Rassemblements néo-nazis visés

Le changement de pratique du TF vise le milieu néo-nazi et skinhead, a expliqué à l’ats le professeur de droit pénal Marcel Alexander Niggli. Il s’agit d’empêcher les extrémistes de droite de se soustraire aux sanctions en convoquant des manifestations racistes par le biais d’invitations personnelles.

Pour le professeur de l’Université de Fribourg, expert de la norme anti-racisme, la nouvelle définition du mot «publiquement» n’entraînera pas de durcissement au quotidien, mais facilitera la tâche des autorités judiciaires. Les plaisanteries racistes autour d’une table de bistrot tombaient déjà sous le coup de la loi, en certaines circonstances, rappelle-t-il.

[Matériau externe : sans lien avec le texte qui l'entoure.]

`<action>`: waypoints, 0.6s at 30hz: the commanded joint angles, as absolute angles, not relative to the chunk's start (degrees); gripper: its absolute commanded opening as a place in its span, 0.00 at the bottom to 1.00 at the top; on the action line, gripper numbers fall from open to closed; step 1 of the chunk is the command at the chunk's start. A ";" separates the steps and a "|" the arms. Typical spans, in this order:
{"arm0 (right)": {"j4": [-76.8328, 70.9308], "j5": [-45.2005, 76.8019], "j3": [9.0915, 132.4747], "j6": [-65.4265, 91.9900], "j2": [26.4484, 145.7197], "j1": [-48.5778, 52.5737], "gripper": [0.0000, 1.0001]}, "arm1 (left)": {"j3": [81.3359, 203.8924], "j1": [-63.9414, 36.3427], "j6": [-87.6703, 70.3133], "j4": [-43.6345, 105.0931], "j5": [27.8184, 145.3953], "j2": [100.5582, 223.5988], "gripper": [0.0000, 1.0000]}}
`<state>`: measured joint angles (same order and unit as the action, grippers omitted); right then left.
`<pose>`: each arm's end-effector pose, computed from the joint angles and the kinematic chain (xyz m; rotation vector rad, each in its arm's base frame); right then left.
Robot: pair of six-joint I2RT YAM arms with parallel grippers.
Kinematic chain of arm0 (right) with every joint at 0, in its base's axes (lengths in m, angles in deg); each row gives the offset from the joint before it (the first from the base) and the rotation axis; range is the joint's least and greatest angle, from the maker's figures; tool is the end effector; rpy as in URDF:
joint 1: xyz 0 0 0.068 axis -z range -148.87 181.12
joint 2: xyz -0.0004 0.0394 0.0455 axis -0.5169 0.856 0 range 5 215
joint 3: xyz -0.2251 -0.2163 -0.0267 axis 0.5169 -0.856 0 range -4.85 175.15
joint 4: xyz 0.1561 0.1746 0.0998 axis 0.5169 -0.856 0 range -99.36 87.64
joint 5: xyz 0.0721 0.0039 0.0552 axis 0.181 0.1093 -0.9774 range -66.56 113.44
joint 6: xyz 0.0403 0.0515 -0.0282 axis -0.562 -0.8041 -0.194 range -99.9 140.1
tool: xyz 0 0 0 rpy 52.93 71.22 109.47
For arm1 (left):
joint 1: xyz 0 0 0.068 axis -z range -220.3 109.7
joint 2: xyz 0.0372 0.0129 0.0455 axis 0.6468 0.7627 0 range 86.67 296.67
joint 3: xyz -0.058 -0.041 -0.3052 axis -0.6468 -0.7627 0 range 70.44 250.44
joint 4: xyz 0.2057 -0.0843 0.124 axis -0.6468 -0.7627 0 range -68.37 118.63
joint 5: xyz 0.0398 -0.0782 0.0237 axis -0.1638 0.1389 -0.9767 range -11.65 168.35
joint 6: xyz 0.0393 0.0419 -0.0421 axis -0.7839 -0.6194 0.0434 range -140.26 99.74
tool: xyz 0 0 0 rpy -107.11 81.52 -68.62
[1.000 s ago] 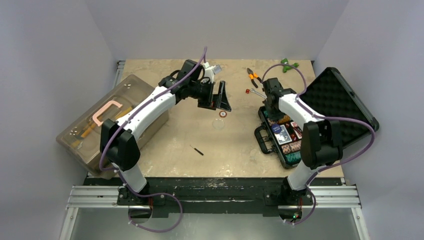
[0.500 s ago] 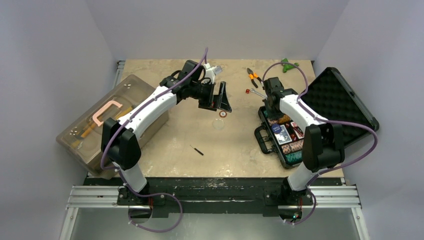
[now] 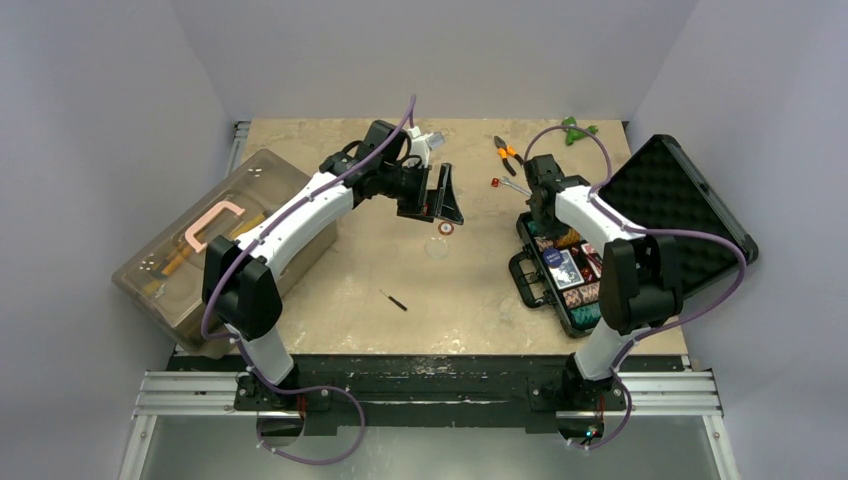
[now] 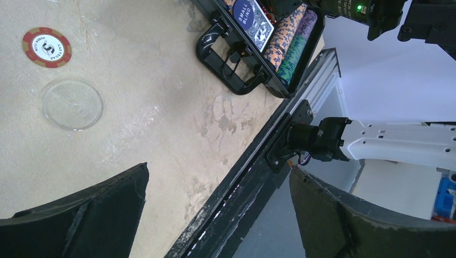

La présidente de la Commission fédérale contre le racisme Doris Angst constate quant à elle que le TF comble ainsi une lacune juridique. L’intention du législateur n’était sûrement pas d’exclure le rassemblement incriminé de l’application de la norme anti-raciste.

De 1995 à fin 2002, ce sont 95 personnes qui ont été condamnées en première instance pour discrimination raciale, a-t-elle précisé.

swissinfo et les agences

– Le Tribunal fédéral (TF) renforce le champ d’application de la norme antiraciste.

– Désormais, tous les propos incitant à la haine raciale sont visés par le Code pénal, hormis ceux qui sont tenus dans un cercle restreint de parents ou d’amis.

– Des propos tenus lors d’une réunion skinhead ou néo-nazie, par exemple, pourront donc être pris en compte.